Please report how many lines below contain "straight", writing nothing except the number.
(Material to process begins)
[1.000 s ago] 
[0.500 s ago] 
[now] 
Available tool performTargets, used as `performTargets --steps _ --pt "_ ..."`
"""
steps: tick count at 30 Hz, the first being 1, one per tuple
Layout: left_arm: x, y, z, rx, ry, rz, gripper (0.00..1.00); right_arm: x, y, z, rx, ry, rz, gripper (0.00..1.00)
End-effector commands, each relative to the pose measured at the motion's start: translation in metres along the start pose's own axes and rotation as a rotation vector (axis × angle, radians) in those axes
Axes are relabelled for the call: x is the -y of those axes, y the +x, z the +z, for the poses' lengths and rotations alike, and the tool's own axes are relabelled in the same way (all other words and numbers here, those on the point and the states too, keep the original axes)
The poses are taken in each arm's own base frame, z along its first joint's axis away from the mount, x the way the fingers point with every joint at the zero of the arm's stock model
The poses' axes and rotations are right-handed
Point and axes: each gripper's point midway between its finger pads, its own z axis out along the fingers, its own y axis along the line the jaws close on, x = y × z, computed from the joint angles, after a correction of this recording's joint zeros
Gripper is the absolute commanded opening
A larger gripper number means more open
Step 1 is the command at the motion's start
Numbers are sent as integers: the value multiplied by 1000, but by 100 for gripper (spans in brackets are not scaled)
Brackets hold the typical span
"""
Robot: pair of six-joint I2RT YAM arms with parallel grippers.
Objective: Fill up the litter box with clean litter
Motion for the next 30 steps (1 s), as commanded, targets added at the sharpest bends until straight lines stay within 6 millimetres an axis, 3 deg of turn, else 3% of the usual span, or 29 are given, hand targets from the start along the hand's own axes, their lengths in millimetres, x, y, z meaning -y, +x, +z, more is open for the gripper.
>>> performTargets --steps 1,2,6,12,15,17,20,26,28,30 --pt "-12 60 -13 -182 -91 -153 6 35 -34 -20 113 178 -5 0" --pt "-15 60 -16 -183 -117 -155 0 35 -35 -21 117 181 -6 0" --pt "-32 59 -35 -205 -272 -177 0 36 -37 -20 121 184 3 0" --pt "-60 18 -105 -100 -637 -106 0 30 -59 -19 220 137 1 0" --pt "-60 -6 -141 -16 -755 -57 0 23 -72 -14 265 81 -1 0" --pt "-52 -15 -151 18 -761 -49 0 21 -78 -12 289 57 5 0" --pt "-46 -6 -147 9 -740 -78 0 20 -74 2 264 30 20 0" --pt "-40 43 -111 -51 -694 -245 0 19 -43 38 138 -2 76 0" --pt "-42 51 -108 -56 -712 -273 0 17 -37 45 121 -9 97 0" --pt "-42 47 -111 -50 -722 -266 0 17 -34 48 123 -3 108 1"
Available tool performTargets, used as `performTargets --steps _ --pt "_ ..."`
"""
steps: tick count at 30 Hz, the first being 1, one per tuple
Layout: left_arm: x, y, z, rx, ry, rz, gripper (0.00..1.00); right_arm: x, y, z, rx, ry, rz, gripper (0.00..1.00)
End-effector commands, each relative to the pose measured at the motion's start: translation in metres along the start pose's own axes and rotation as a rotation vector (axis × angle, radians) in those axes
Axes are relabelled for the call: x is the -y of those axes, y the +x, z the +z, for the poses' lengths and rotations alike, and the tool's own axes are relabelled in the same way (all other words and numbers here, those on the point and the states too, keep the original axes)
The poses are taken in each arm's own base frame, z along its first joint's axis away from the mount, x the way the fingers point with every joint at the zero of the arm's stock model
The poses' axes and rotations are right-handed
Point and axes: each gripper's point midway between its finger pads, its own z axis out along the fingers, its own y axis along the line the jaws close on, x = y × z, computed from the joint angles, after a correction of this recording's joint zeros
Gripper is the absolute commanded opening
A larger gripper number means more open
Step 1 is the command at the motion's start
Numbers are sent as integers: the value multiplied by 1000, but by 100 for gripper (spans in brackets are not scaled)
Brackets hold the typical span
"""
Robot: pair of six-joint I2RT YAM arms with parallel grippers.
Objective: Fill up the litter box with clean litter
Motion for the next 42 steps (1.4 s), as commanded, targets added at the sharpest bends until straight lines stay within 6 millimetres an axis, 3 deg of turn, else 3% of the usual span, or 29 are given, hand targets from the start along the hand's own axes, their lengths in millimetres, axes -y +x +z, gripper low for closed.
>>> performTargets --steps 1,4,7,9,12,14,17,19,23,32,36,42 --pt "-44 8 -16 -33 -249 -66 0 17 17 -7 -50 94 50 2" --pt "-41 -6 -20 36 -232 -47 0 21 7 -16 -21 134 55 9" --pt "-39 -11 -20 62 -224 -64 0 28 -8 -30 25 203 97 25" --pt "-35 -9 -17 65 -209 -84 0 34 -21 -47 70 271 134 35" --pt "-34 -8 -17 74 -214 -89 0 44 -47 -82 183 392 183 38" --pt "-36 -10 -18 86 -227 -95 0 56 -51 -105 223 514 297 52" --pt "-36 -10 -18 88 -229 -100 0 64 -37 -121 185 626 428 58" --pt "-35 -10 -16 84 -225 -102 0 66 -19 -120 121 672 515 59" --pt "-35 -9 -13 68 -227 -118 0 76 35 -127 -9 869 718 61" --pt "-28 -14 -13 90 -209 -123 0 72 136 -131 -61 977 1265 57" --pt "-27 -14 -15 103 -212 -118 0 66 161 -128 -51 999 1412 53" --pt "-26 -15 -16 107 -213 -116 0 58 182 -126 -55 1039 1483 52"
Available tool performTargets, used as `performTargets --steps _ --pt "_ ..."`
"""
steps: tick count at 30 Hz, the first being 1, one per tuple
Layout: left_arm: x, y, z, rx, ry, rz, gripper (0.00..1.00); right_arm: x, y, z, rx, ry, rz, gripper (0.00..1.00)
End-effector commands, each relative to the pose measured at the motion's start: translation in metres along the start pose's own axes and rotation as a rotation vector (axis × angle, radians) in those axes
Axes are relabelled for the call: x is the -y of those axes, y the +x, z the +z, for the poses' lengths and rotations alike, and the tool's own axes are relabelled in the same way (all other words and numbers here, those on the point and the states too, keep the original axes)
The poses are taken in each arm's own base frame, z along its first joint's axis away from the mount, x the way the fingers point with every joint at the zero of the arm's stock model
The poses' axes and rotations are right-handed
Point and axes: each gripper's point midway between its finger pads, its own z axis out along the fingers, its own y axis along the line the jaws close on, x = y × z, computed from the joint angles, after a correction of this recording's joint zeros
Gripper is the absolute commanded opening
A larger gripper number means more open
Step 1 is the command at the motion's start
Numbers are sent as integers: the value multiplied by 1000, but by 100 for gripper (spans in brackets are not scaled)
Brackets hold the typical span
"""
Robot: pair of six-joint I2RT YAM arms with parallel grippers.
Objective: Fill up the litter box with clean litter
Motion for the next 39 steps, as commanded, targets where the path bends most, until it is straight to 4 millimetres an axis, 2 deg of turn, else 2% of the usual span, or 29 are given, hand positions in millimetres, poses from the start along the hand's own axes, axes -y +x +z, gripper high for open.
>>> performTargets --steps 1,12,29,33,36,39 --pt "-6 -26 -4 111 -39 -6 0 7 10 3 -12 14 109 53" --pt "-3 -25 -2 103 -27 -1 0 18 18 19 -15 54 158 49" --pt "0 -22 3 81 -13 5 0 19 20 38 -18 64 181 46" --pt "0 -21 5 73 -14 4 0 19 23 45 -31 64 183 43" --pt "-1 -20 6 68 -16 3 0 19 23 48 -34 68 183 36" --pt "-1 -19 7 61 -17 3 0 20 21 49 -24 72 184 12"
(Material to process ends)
Exercise answer —
3